In this article we list the basics of what you should know for Section 18A donations and the relevant laws.
The reader is advised to also read our other articles published in 2021: “Non-profit organisation-related law and benefits in South Africa”
Applicable laws for this article:
Non-Profit Organisations Act 71 of 1997, as amended
Income Tax Act 52 of 1962, as amended – Section 18A
The objects of this Non-Profit Organisations Act are to encourage and support non-profit organisations in their contribution to meeting the diverse needs of the population of the Republic by:
(a) creating an environment in which non-profit organisations can flourish;
(b) establishing an administrative and regulatory framework within which non-profit organisations can conduct their affairs;
(c) encouraging non-profit organisations to maintain adequate standards of governance, transparency and accountability and to improve those standards;
(d) creating an environment within which the public may have access to information concerning registered non-profit organisations; and
(e) promoting a spirit of co-operation and shared responsibility within government, donors and amongst other interested persons in their dealings with non-profit organisations.
Section 18A(1) and (2) potentially provide a taxpayer with a deduction for donations paid or transferred in good faith to any approved organisation, agency, programme, fund, High Commissioner, office, entity, organisation or department, if the donation is supported by a section 18A receipt issued by that approved organisation, agency, programme, fund, High
Commissioner, office, entity, organisation or department.
Section 18A(2B) and (2C) refer to an audit certificate. No detailed requirements are prescribed with regards to the information that must be contained on the audit certificate, or from whom the audit certificate must be obtained, with the exception of who must issue it in the case of a department.
What is an audit certificate?
An audit certificate is a physical document, for example, a form, declaration or letter, that provides an opinion on the use of donations for which an approved organisation or department issued section 18A receipts.
Submission of an audit certificate
A person who wilfully and without cause fails or neglects to submit a return or document to SARS, which would include an audit certificate which is required to be submitted, is guilty of an offence and on conviction liable to a fine or imprisonment for a period not exceeding 2 years.
Retention of an audit certificate
The audit certificate, whether in physical or electronic form, is generally required to be kept and retained for 5 years from the date of submission of the income tax return for the year of assessment to which it relates.
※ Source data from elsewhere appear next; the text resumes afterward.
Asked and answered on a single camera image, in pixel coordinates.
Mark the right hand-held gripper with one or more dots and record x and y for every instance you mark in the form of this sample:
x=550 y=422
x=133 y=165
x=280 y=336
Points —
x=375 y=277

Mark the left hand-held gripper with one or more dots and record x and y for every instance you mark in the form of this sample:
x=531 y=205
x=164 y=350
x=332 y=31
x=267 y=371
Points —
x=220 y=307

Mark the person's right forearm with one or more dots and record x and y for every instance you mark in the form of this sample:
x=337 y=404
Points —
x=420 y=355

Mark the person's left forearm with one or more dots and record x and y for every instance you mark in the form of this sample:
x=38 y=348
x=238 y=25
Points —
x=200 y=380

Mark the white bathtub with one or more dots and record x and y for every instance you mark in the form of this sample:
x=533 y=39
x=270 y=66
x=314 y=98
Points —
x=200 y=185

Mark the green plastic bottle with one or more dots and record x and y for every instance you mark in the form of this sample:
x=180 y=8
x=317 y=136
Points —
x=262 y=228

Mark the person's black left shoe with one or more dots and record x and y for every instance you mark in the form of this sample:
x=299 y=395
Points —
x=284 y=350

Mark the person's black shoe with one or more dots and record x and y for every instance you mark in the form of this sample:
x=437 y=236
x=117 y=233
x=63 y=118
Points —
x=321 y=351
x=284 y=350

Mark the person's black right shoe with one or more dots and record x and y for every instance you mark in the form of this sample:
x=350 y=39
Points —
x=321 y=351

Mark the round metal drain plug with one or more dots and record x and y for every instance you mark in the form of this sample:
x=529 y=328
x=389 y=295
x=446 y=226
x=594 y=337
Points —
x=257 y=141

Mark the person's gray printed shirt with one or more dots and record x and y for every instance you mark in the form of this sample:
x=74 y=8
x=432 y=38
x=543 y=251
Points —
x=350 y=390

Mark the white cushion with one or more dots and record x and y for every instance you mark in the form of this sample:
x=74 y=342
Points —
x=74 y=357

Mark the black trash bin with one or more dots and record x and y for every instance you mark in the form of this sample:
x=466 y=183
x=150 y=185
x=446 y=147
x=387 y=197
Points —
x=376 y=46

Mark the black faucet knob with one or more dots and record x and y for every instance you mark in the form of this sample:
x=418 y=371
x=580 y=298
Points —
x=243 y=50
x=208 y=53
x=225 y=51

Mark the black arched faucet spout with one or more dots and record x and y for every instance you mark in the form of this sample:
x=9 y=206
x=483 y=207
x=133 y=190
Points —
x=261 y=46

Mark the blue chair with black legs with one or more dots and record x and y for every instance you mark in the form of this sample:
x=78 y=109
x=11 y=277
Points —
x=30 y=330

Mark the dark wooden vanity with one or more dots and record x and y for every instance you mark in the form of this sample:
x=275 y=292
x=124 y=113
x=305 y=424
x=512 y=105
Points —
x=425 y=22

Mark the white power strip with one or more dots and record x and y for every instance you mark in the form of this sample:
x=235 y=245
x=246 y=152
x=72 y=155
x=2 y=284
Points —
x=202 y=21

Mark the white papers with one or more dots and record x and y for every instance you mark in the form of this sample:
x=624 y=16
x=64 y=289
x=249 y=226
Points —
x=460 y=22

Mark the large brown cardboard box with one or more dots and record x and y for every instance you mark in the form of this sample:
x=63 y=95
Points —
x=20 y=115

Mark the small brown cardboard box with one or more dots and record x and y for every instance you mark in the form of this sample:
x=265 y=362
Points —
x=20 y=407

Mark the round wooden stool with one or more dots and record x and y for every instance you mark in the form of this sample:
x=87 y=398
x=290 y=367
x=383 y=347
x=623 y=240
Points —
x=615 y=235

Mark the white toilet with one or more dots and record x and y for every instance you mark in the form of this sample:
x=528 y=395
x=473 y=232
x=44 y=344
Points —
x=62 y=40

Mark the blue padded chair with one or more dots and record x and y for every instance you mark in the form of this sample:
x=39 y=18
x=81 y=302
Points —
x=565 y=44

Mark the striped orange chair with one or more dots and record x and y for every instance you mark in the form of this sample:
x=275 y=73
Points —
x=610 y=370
There are, however, circumstances in which it may be required to be retained for a longer period.
For example, if:
i) an income tax return for a particular year of assessment is not submitted as required, the audit certificate must be retained indefinitely until the obligation to submit a return has been complied with and, once the return has been submitted, for 5 years from the date of submission; or
ii) a person has been notified of or is aware of an audit or investigation by SARS regarding donations received or accrued, the issue of section 18A receipts or the usage of those donations, the audit certificate must be retained until the audit or investigation is concluded or the applicable 5 year period has elapsed, whichever is the later.